Stephen Gee(Image: Merseyside Police )

Stephen Gee has been recalled to prison, days after police issued a wanted appeal. The 43-year-old, whose family once terrorised an Everton estate, was captured by police while on the run for breaching his licence conditions.

Merseyside Police confirmed today (Thursday July 31) that he has been located, arrested and will be recalled to prison.

Gee was on licence after being released from prison following a sentence for robbery. He was jailed back in 2017 after he brutally robbed an OAP while high on cocaine and his dead brother’s anti-psychotic medication. Gee pretended to be a Liverpool City Council officer to con a 77 year old widower after he caught him kerb-crawling.

Liverpool Crown Court heard, at the time, he made the pensioner drive home to show him ID, where he demanded the elderly victim hand over a £1,000 ‘fine’, or £100 deposit.

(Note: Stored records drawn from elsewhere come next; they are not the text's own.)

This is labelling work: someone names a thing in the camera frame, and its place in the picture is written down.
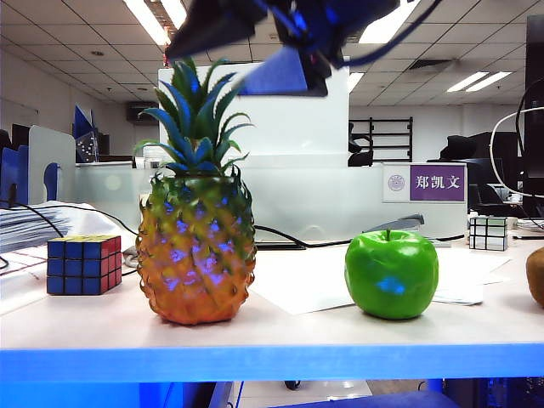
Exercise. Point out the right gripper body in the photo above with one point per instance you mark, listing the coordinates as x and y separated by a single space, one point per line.
331 21

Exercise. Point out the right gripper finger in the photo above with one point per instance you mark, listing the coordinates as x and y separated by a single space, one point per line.
285 74
217 21

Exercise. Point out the plastic pineapple with green crown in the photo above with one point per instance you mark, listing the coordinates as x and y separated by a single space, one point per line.
195 272

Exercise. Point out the glossy green apple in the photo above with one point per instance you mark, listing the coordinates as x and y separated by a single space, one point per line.
391 276

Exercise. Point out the brown kiwi fruit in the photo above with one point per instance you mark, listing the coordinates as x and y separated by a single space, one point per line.
536 278

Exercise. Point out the long ceiling light strip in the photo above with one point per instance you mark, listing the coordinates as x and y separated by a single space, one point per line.
146 21
176 10

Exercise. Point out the wide ceiling light panel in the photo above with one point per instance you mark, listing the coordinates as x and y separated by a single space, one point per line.
374 32

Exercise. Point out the white partition board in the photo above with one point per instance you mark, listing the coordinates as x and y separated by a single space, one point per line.
293 127

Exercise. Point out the black office chair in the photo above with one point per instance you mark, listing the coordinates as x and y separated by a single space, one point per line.
359 159

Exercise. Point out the black ceiling air unit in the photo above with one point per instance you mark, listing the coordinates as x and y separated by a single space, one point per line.
142 111

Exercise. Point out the frosted glass desk partition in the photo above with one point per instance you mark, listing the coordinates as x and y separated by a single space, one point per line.
323 200

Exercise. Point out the clear bottle with label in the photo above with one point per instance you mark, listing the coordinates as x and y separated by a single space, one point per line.
144 161

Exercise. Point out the twin ceiling light strips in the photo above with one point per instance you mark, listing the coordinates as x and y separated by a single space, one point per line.
478 82

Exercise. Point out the blue triangular board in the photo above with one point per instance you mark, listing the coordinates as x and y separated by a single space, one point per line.
81 123

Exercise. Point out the purple and white name plate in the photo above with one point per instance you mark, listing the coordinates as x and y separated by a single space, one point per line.
438 183

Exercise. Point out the dark chairs and monitors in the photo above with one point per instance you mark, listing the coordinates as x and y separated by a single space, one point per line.
476 146

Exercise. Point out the grey stapler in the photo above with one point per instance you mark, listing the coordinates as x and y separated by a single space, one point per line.
408 222

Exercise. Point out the large white paper sheet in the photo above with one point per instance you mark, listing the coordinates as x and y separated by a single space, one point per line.
293 280

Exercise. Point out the black upright column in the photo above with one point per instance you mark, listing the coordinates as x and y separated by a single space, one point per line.
535 127

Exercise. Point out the blue file holder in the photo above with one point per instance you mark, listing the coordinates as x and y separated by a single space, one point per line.
19 170

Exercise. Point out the silver mirror cube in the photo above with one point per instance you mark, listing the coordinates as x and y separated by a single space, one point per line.
489 234

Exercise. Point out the pile of white paper sheets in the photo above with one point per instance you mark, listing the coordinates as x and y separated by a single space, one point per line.
459 272

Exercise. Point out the coloured Rubik's cube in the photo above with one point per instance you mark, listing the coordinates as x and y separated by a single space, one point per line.
83 268

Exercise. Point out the stack of printed papers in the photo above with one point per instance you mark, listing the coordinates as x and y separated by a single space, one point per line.
21 229

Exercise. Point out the black wall rack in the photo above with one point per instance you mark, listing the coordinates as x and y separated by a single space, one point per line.
410 140

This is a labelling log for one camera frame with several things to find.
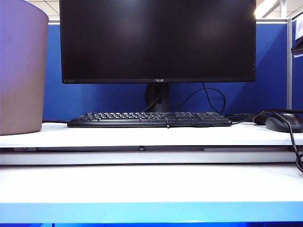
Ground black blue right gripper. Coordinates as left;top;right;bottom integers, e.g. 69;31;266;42
291;40;303;59

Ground white paper sheet on partition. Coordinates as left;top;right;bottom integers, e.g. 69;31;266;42
295;18;303;41

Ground blue side partition panel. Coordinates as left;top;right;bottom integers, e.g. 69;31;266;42
292;18;303;111

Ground black computer mouse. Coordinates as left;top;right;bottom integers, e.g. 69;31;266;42
265;113;303;133

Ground black computer monitor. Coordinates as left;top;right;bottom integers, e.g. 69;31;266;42
59;0;257;84

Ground black monitor stand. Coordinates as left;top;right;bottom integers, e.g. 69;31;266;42
144;83;171;113

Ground black computer keyboard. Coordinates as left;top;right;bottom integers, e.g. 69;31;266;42
67;112;233;129

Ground blue cubicle partition panel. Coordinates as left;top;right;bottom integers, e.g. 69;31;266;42
42;20;289;122

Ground grey metal partition post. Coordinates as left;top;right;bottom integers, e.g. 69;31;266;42
286;18;294;110

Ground black keyboard cable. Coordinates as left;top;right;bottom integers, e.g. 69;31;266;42
225;113;255;125

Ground thick black mouse cable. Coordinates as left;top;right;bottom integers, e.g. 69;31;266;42
252;109;303;173

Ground thin black monitor cable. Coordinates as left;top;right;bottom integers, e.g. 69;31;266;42
181;83;226;114

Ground grey metal desk rail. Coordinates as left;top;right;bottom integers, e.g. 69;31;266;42
0;145;293;153

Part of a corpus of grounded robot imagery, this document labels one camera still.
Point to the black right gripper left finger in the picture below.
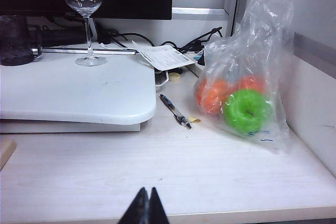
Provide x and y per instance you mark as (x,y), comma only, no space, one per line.
(137,208)

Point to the clear plastic bag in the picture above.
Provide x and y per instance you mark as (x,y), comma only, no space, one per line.
(262,24)

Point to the white desk riser platform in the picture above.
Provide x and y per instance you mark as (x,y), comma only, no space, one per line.
(78,93)

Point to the white printed paper sheet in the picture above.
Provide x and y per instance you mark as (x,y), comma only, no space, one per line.
(165,57)

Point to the black ballpoint pen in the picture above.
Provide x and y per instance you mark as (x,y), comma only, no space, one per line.
(174,112)

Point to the yellow paper scrap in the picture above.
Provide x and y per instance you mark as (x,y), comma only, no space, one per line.
(195,119)

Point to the yellow bottle cap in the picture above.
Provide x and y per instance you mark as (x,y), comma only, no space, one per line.
(174,77)

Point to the green toy apple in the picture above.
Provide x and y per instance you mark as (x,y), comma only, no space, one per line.
(236,113)

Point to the orange toy fruit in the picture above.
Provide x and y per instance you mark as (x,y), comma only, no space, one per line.
(250,83)
(212,95)

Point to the clear wine glass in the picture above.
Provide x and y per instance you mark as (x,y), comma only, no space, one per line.
(82,1)

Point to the white power strip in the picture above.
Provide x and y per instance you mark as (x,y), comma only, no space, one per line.
(195,65)

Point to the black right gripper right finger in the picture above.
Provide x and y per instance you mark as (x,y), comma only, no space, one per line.
(157,208)

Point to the aluminium partition frame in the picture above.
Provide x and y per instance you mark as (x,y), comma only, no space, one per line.
(199,12)

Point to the dark glass cup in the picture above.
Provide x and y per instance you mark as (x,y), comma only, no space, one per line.
(13,40)

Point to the light wooden board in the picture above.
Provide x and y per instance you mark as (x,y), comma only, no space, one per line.
(5,153)

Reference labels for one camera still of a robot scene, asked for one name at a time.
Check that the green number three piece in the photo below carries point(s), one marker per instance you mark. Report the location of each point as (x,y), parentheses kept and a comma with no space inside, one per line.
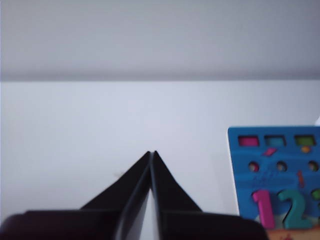
(317,194)

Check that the teal number two piece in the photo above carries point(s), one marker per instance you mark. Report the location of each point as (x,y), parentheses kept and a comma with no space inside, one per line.
(295,212)

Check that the pink number one piece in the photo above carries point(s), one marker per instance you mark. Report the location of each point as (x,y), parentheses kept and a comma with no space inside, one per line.
(263,210)

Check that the wooden number shape puzzle board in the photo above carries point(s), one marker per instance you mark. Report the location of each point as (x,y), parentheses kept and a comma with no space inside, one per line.
(270,175)

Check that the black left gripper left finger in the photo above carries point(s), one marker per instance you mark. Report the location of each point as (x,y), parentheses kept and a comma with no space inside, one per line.
(130,190)

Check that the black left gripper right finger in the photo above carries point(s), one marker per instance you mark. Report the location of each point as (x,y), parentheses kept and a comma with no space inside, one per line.
(167,190)

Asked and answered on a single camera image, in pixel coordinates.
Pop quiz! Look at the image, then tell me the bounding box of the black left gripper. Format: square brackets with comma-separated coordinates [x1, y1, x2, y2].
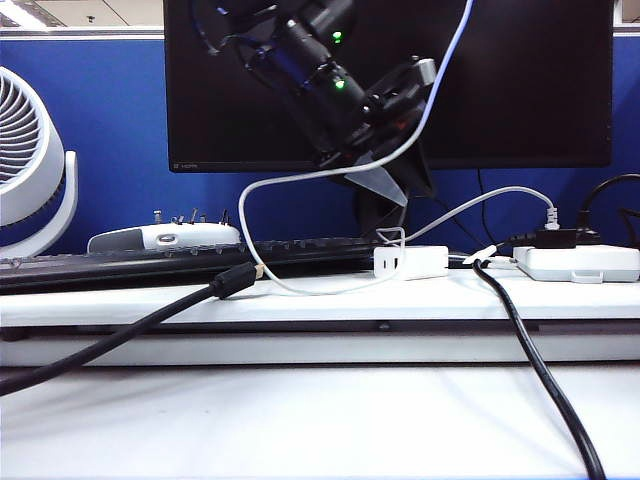
[299, 56, 440, 207]

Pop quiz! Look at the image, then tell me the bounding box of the white Type-C charging cable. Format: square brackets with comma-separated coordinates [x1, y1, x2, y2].
[237, 0, 476, 296]

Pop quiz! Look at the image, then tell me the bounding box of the black monitor stand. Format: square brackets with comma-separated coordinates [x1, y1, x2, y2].
[354, 172, 414, 239]

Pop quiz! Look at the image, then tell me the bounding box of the black ASUS monitor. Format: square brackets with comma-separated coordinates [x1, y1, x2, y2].
[162, 0, 614, 174]

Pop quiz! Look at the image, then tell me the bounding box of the black flat power plug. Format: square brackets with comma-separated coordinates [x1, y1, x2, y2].
[533, 228, 580, 251]

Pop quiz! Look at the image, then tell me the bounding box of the white power strip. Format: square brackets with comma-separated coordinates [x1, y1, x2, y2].
[513, 244, 640, 284]

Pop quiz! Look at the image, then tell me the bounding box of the white grey RC controller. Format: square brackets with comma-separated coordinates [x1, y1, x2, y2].
[87, 208, 246, 254]

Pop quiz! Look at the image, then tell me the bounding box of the black computer keyboard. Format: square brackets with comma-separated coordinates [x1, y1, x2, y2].
[0, 237, 474, 294]

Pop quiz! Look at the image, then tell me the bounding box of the blue office partition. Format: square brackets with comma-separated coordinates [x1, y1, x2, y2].
[0, 28, 640, 255]

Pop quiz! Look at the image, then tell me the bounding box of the white desk fan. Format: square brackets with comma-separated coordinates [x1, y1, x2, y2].
[0, 66, 79, 260]

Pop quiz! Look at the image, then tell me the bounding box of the thin black cable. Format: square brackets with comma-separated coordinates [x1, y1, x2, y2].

When the OAP said he didn’t have any cash, Gee punched him in the face, before repeatedly kicking and stamping on him. Gee then stole the victim’s car, but Gee had drunk from a can of Coke which he left on the sideboard, revealing his DNA.

Gee’s defence said he went off the rails following the death of his brother Billy Gee. Stephen Gee admitted robbery and was jailed for six years and eight months, with an extended four years on licence.

Gee’s brother, Daniel Gee, spent almost a month on the run after he absconded from category D open prison Kirklevington Grange in North Yorkshire on May 27, 2024. An investigation was launched by Cleveland Police.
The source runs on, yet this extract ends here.